**Action item**:
Only the lines with "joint" in them need to be copied from the listing.

########

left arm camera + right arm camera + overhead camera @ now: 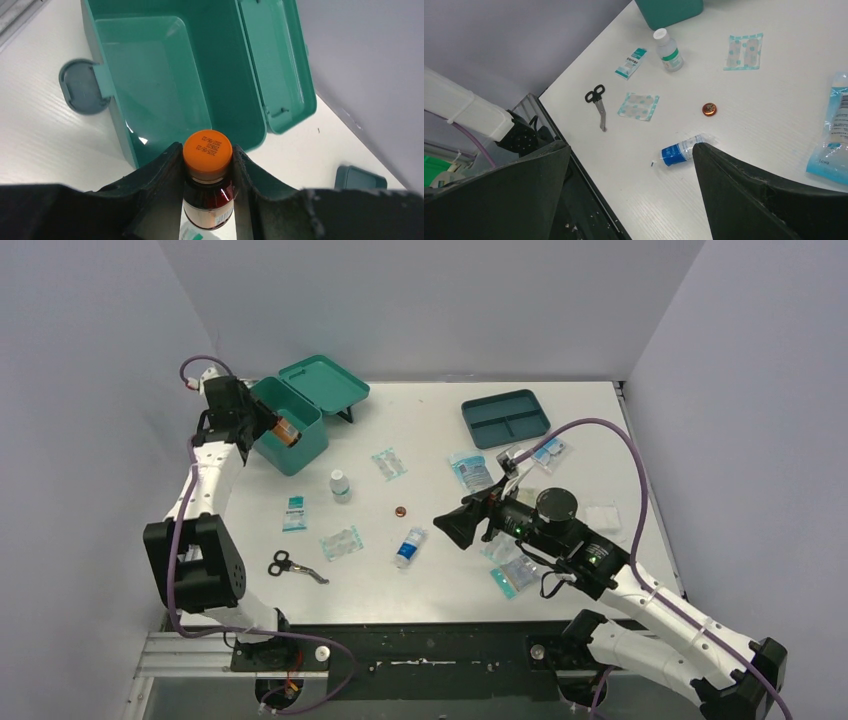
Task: Organize the medicine kit
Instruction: Place the pill bottle in the medicine box.
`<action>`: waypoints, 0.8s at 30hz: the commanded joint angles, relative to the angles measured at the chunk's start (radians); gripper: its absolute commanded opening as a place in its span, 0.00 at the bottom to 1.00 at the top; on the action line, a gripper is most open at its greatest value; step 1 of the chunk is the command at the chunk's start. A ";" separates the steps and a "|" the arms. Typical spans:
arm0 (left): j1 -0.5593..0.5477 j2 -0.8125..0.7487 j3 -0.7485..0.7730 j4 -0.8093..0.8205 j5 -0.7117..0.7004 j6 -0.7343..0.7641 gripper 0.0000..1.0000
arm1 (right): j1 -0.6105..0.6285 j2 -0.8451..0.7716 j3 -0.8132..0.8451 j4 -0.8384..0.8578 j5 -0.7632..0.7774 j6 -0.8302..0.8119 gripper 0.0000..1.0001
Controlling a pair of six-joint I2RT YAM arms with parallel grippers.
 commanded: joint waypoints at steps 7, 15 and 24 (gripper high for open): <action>0.078 0.163 0.239 0.091 0.068 -0.038 0.00 | 0.009 -0.001 0.009 0.014 0.070 -0.012 1.00; 0.089 0.278 0.268 0.147 0.071 -0.066 0.00 | 0.009 0.040 0.016 0.017 0.075 -0.013 1.00; 0.087 0.420 0.300 0.212 0.119 -0.099 0.00 | 0.011 0.083 0.034 0.034 0.079 0.008 1.00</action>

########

**Task response**:
`<action>`: waypoints, 0.8s at 30hz: the commanded joint angles, relative to the angles measured at the chunk's start (radians); gripper: its absolute commanded opening as a place in its span, 0.00 at the bottom to 1.00 at the top; on the action line, a gripper is most open at its greatest value; step 1 of the chunk is the command at the chunk's start. A ";" separates the steps and a "|" the arms. Typical spans:
Controlling a pair of six-joint I2RT YAM arms with parallel grippers.
 commanded: joint waypoints at steps 7, 15 and 24 (gripper high for open): <action>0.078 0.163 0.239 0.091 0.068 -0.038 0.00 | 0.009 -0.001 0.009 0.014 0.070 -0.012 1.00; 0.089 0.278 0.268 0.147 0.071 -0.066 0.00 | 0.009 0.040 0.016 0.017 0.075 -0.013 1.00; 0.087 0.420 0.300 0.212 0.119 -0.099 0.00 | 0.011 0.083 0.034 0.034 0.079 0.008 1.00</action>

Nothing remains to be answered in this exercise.